Benefits devolution to Scotland ‘highly risky’ to budget

6 Jun 19

The mass devolution of social security benefits next year represents a “very significant fiscal risk” to the Scottish budget, according to the body responsible for Scotland’s economic forecasts.

In its latest forecasts, published last week, the Scottish Fiscal Commission identified the transfer of around £3.5bn in welfare expenditure as one of the biggest risks to Scottish public finances, along with a predicted £1bn adjustment over three years to reflect faster than anticipated growth in income tax revenue south of the border.

The Scottish Government has committed to changing the eligibility criteria and delivery arrangements for some of the devolved benefits, which include complex and high-volume disability payments.

“A social security budget of £3.5bn with the possibility of eligibility changes coming into that as it gets fully devolved is a sum of money with a high degree or risk,” Professor Alasdair Smith of the Scottish Fiscal Commission told members of the Scottish Parliament’s finance and constitution committee yesterday morning.

“We’re drawing attention to the fact that there is a very significant fiscal risk in this.”

Commission chief executive John Ireland said that he expected “some significant forecast error” in the £3.5bn estimate, which he described as “pretty uncertain”.

Dame Susan Rice, chair of the commission, said the lack of historic data on which to base any estimates contributed to the lack of certainty.

“What makes this trickier is that forecasting the spend on new benefits to be administered in a distinctively Scottish way…is by its nature much harder in the first few years when we don’t have an established baseline to work from,” she said.

The commission was also questioned on the negative income tax reconciliations it predicts will see the Scottish budget reduced by £229m next year, £608m the year after, and £188m the year after that.

“It’s puzzling that the Scottish economy is still growing, unemployment in Scotland is lower than the rest of the UK, our tax take also continues to grow, and yet we end up, through the forecast of the income tax reconciliations, with less money - that’s not how a normal economy would work,” said committee convener Bruce Crawford.  

He said an overhaul of the fiscal framework, under which Scotland’s budget is determined, may be required to address the “flaw” which saw Scotland losing out due to the greater concentration of higher rate income taxpayers in parts of England.  

“Otherwise we’re going to be in a competition we cannot win,” he said.

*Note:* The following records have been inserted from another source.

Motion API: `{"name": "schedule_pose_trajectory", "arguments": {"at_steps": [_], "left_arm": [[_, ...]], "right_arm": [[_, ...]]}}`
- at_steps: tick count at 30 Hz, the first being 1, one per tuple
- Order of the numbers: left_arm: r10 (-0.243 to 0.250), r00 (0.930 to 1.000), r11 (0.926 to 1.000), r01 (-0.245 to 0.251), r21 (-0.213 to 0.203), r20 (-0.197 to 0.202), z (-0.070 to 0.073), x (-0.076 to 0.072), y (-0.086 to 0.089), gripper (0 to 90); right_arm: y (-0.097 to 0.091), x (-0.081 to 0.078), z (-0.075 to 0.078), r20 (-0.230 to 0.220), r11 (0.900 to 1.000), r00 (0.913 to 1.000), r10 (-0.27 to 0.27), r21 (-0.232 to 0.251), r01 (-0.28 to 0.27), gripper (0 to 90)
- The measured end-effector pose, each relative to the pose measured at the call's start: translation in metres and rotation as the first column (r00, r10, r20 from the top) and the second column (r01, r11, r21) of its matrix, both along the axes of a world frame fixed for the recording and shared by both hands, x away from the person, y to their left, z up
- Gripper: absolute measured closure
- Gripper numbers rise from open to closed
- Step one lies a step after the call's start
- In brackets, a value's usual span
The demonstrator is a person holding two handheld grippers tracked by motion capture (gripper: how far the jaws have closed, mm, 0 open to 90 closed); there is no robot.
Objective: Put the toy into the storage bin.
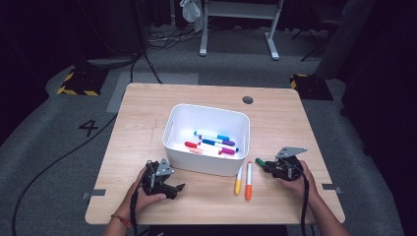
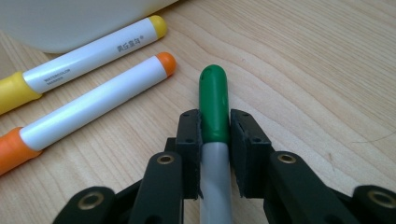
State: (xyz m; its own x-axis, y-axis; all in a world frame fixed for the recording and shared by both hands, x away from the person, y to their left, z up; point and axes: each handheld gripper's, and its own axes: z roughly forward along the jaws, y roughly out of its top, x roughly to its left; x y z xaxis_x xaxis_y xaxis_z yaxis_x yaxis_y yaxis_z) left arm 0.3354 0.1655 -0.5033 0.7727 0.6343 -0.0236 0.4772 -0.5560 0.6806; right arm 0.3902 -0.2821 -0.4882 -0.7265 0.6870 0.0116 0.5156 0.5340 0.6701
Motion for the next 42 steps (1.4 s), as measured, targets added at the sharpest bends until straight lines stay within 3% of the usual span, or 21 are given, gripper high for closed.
{"name": "schedule_pose_trajectory", "arguments": {"at_steps": [3, 10, 13, 17, 23, 31, 42], "left_arm": [[0.000, 1.0000, 1.0000, 0.000, 0.000, 0.000, 0.000, 0.000, 0.000, 15.0], [0.000, 1.0000, 1.0000, 0.000, 0.000, 0.000, 0.000, 0.000, 0.000, 15.0], [0.000, 1.0000, 1.0000, 0.000, 0.000, 0.000, 0.000, 0.000, 0.000, 15.0], [0.000, 1.0000, 1.0000, 0.000, 0.000, 0.000, 0.000, 0.000, 0.000, 15.0], [0.000, 1.0000, 1.0000, 0.000, 0.000, 0.000, 0.000, 0.000, 0.000, 15.0], [0.000, 1.0000, 1.0000, 0.000, -0.001, 0.000, 0.000, 0.000, 0.000, 15.0], [0.000, 1.0000, 1.0000, 0.000, 0.000, 0.000, 0.000, 0.000, 0.000, 14.9]], "right_arm": [[0.000, -0.001, 0.002, 0.009, 0.9999, 0.9999, 0.007, 0.008, -0.007, 74.9], [-0.010, -0.003, 0.017, 0.052, 0.9949, 0.9986, -0.009, 0.100, 0.004, 75.0], [-0.014, -0.005, 0.026, 0.067, 0.9867, 0.9977, -0.009, 0.163, -0.002, 75.0], [-0.014, -0.009, 0.039, 0.110, 0.9787, 0.9939, 0.003, 0.204, -0.026, 75.1], [-0.011, -0.016, 0.069, 0.202, 0.9586, 0.9788, 0.032, 0.271, -0.088, 75.1], [0.002, -0.020, 0.114, 0.290, 0.9473, 0.9529, 0.088, 0.272, -0.170, 75.1], [0.034, -0.004, 0.167, 0.309, 0.9409, 0.9354, 0.172, 0.230, -0.249, 75.1]]}}
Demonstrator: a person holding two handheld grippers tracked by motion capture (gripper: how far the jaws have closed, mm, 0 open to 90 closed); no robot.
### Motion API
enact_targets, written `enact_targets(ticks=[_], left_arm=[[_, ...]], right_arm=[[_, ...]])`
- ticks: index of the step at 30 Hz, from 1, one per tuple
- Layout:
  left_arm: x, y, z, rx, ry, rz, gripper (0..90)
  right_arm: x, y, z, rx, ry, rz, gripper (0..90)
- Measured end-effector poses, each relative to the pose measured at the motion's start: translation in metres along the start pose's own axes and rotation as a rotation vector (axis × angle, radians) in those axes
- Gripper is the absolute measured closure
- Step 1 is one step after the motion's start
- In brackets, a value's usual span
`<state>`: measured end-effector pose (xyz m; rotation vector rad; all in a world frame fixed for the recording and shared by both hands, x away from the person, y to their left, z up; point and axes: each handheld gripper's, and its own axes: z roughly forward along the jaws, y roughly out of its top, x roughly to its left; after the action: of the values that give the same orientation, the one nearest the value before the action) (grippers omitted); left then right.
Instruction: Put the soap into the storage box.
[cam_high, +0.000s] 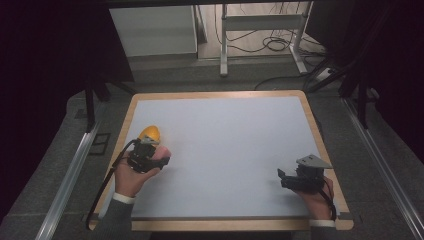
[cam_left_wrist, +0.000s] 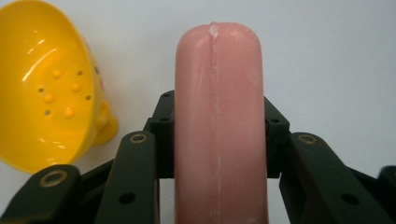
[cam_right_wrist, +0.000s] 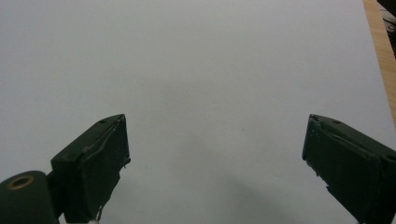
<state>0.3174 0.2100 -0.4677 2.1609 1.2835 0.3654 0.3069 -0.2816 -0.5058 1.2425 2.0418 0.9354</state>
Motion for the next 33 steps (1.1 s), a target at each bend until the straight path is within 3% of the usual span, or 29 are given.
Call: enact_targets(ticks=[10, 33], left_arm=[[0.015, 0.007, -0.002, -0.012, 0.018, -0.044, 59.6], [0.037, 0.024, -0.001, -0.011, 0.068, -0.072, 59.6]], right_arm=[[0.0, 0.0, 0.001, -0.004, 0.0, 0.0, 7.0], [0.0, -0.001, 0.002, 0.01, -0.011, 0.006, 6.9]])
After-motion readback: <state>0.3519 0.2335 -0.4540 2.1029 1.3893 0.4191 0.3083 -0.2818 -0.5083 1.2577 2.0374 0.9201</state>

The committee had heard that the biggest single reason for the reconciliations had been the faster than anticipated growth in income tax revenues in the UK as a whole, compared to the growth in receipts in Scotland which had been slightly slower than forecast.

Professor Smith said the fiscal framework was a matter for parliament rather than the commission, but that adjustments of this kind were in the “normal business of forecasting”. “Two years on from any set of forecasts you find things you could have done better,” he said.